When Oxford University economics professor Simon Wren-Lewis recently mused about introducing a maximum wage, I cringed.
While minimum wages are widely accepted, the idea of a maximum wage is hard for many people, me included, to swallow. Prof. Wren-Lewis said it's high time for a real debate on introducing a maximum wage to tackle growing inequality.
Switzerland took up the charge last year, holding a referendum on the idea of capping salaries for top executives at 12 times the company's lowest salary, something the good professor cited. The measure was defeated by slightly less than two-thirds of voters.
It's a bad idea, full stop. For one thing, it would give companies an incentive to outsource their lowest-paid jobs, so they wouldn't count in any wage comparison. And it's too rigid.
There are other ways to ensure that executive compensation doesn't get out of hand when compared with average pay packages, and Canadian companies would be wise to take some pro-active measures because Canada won't be immune to the growing pressure to cap wages.

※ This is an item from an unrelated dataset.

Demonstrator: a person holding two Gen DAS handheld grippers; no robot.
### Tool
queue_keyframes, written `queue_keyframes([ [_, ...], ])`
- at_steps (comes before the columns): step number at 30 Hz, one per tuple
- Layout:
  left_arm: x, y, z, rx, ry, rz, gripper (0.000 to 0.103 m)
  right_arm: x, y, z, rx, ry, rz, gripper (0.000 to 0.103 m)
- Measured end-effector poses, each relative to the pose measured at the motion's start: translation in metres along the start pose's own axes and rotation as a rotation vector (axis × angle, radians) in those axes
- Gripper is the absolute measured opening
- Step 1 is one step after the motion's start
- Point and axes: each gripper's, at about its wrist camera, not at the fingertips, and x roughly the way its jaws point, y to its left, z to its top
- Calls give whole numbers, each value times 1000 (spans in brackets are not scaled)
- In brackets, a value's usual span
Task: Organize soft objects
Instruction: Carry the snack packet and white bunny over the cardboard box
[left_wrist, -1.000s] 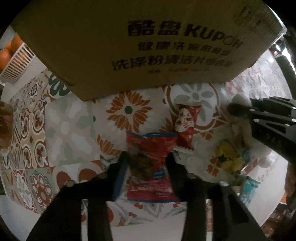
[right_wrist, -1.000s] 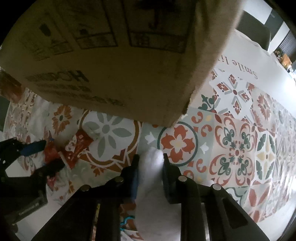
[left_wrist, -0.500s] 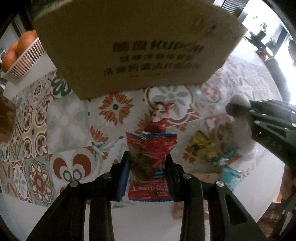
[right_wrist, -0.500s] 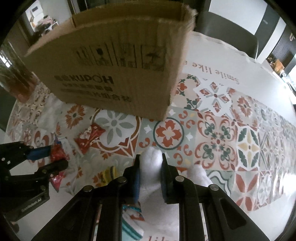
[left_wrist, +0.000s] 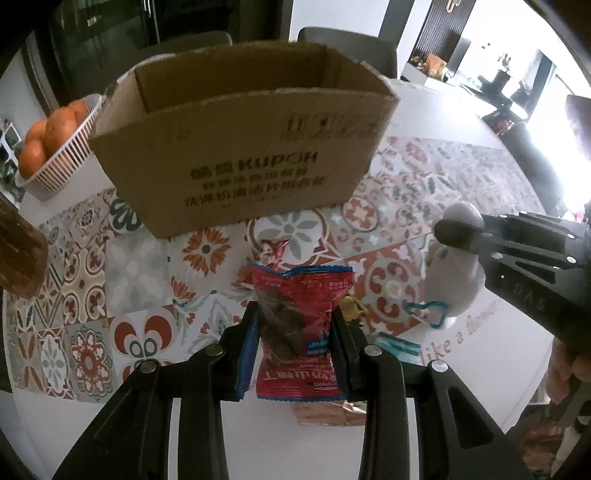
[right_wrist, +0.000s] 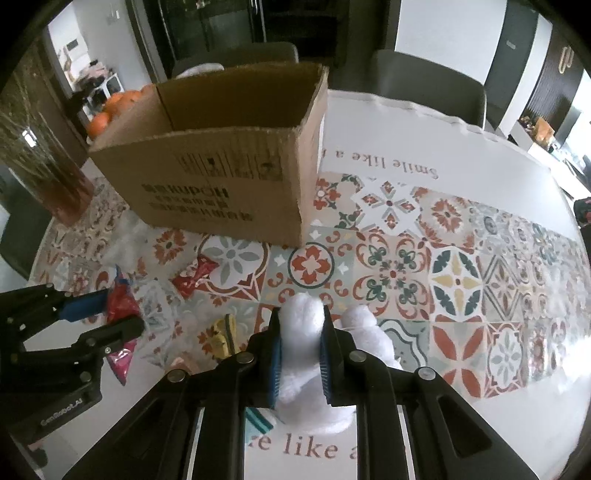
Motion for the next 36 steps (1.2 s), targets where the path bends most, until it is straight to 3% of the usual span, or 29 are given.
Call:
queue_keyframes([
  [16,-67,-6,18,35,-131,18,35,-70,10,13,-1,-155,25,18],
  [36,-132,20,58,48,-286,36,35,-131,36,62,12,-343,74,18],
])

Wall Street occupiers are long gone and the financial crisis is fading into the recesses of our minds, but the spotlight on pay packages is only beginning. Regulators and policy makers in the U.S. and U.K. have gone furthest to rein in swollen salaries. That's fitting, because they have bigger problems with inequality and outlandish pay. But Canada is far from perfect.

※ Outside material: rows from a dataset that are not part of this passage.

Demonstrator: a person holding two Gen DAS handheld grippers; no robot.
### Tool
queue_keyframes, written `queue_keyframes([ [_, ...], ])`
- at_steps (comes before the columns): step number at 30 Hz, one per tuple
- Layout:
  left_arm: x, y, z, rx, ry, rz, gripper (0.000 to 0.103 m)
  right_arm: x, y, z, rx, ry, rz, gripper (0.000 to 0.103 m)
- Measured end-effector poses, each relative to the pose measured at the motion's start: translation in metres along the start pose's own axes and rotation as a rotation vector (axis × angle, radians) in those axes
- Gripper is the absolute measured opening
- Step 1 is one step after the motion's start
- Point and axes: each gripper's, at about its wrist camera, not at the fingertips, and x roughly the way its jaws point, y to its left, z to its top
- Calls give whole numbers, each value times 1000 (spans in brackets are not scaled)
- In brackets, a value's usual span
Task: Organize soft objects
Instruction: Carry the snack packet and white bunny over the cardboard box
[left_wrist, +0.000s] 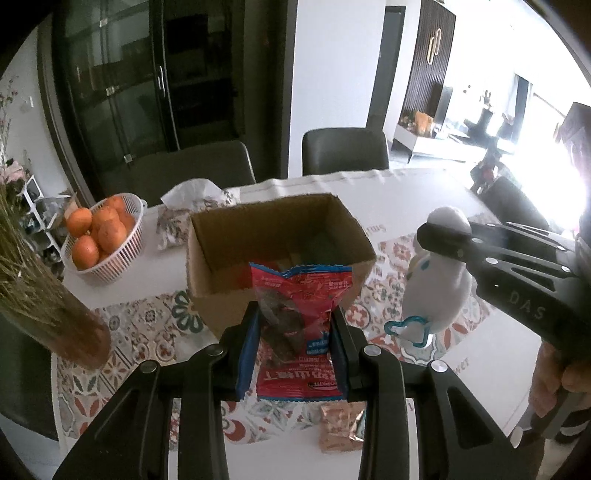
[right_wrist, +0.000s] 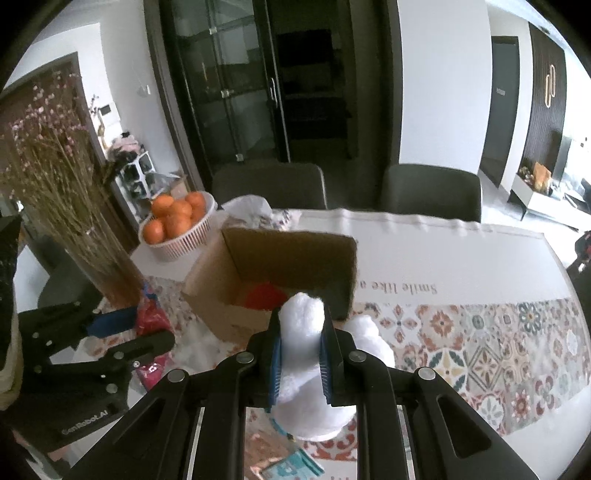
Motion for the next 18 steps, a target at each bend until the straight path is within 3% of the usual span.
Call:
queue_keyframes([
  [18,6,37,48,-6,-52,11,35,20,16,60,-9,-54,32,18],
])
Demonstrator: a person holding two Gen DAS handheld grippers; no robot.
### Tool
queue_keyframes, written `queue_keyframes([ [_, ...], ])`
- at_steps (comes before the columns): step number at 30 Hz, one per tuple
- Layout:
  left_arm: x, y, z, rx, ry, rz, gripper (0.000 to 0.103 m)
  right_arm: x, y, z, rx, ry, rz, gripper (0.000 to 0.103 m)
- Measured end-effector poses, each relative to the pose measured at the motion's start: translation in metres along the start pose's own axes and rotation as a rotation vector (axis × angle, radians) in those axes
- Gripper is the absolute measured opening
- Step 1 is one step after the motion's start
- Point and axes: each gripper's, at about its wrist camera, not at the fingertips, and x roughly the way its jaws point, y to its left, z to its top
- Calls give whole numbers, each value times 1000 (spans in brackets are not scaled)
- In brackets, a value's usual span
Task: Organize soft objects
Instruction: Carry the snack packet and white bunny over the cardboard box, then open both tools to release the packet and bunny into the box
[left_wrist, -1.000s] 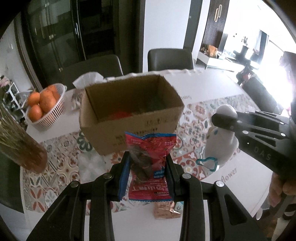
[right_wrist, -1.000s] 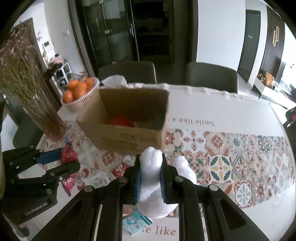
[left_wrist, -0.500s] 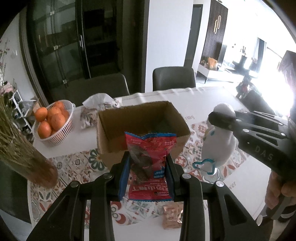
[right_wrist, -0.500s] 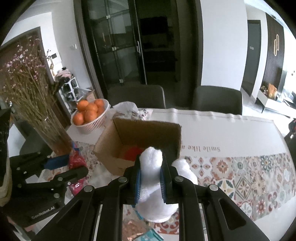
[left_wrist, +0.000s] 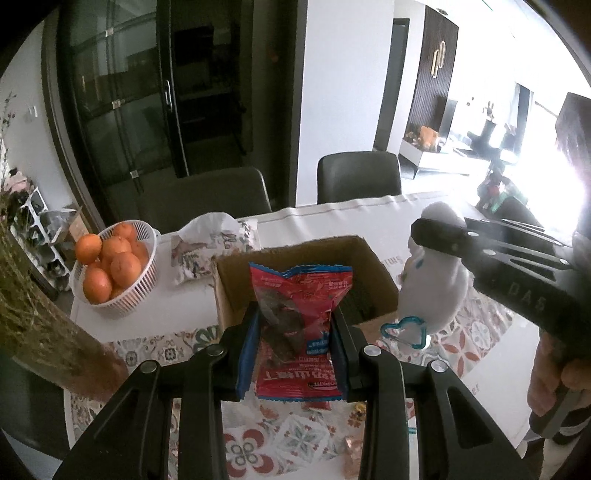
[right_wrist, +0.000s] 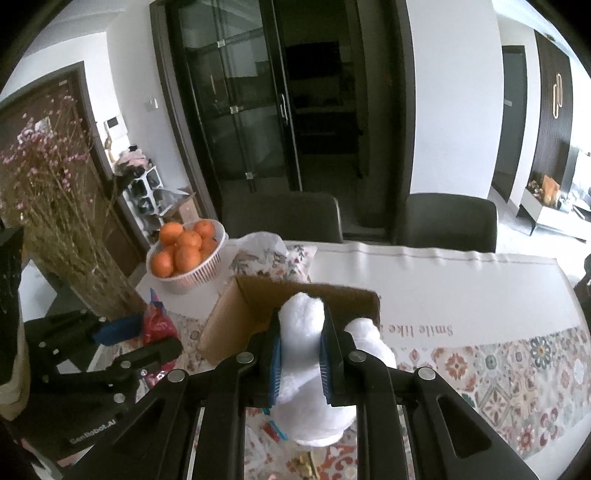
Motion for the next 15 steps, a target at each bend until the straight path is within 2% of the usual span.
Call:
queue_keyframes([
  [7,26,17,13,-22,10,2,35,23,3,23,3,-11,18,18],
  [15,66,32,15,-45,27,-18,35,72,-3,29,24,26,59,18],
])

This summer, the Organization for Economic Co-operation and Development noted that disposable income inequality has increased by considerably more in Canada since 1995 than in other OECD countries, and is now the 12th highest.
The financial crisis barely put a dent in that. The total compensation of Canada's top 100 CEOs has risen for four years in a row now, and is approaching the level it was at before the crisis hit, according to consulting firm Global Governance Advisors. A study by Dr. Michael Wolfson of the University of Ottawa and professors Mike Veall of McMaster University and Neil Brooks of York University found that the top one per cent of Canadian income earners accounted for 13.3 per cent of all reported individual income in 2011, up from 12 per cent a decade earlier.
"There is growing evidence that relative equality is good for growth," Bank of England governor Mark Carney said recently. In the U.S., the Securities and Exchange Commission has proposed a rule that would require public companies to disclose the ratio of CEO compensation to the median employee pay.
Expect more noise in Canada, where shareholders are becoming increasingly vocal about compensation.
"We actually right now are trying to design a proxy voting guideline that is a maximum pay guideline," says Michelle de Cordova, director of corporate engagement at Toronto-based NEI Ethical Funds. "It's something that a couple of our colleagues in the U.S. in the socially responsible space have got, but I'm not sure it's something that anyone's been doing in the fund space in Canada yet."
There have been some Canadian executive pay packages in recent years where shareholders "looked at the number and said 'no,'" she says, adding that NEI is looking for a quantitative way to back up that instinct.That would be in addition to guidelines it has linking pay to performance
Already some of Canada's biggest banks have been looking at vertical pay ratios. That means instead of comparing compensation of executives at similar companies, they consider how much people lower down their own firm are earning.
Ms. de Cordova suggests that that's just a drop in the bucket. "We're going to see more changes on this," she says. "As things that people never would have imagined would be implemented in the past gradually do get implemented in various jurisdictions, I think we will see change in Canada."
There are lots of possibilities. A number of British companies publish a metric comparing the rise in executive pay to the rise in pay for general employees. Other possibilities include comparing the top compensation within a company to an archetypal position, such as a teller at a bank, or creating a pay band that defines how much more a CEO should be paid than the next senior executive and carrying that down, Ms. de Cordova says.
She prefers comparing executive pay to median household income, and setting a cap that would be a multiple of that. "If the situation of the median household in Canada is deteriorating, that kind of suggests that the situation as a whole is probably deteriorating, and maybe the titans of corporate Canada are not somehow driving benefit in the economy as a whole," she says.
Whatever the case, change is coming. And the more steps that Canadian companies voluntarily take down this path now, the less chance of calls for a rigid cap.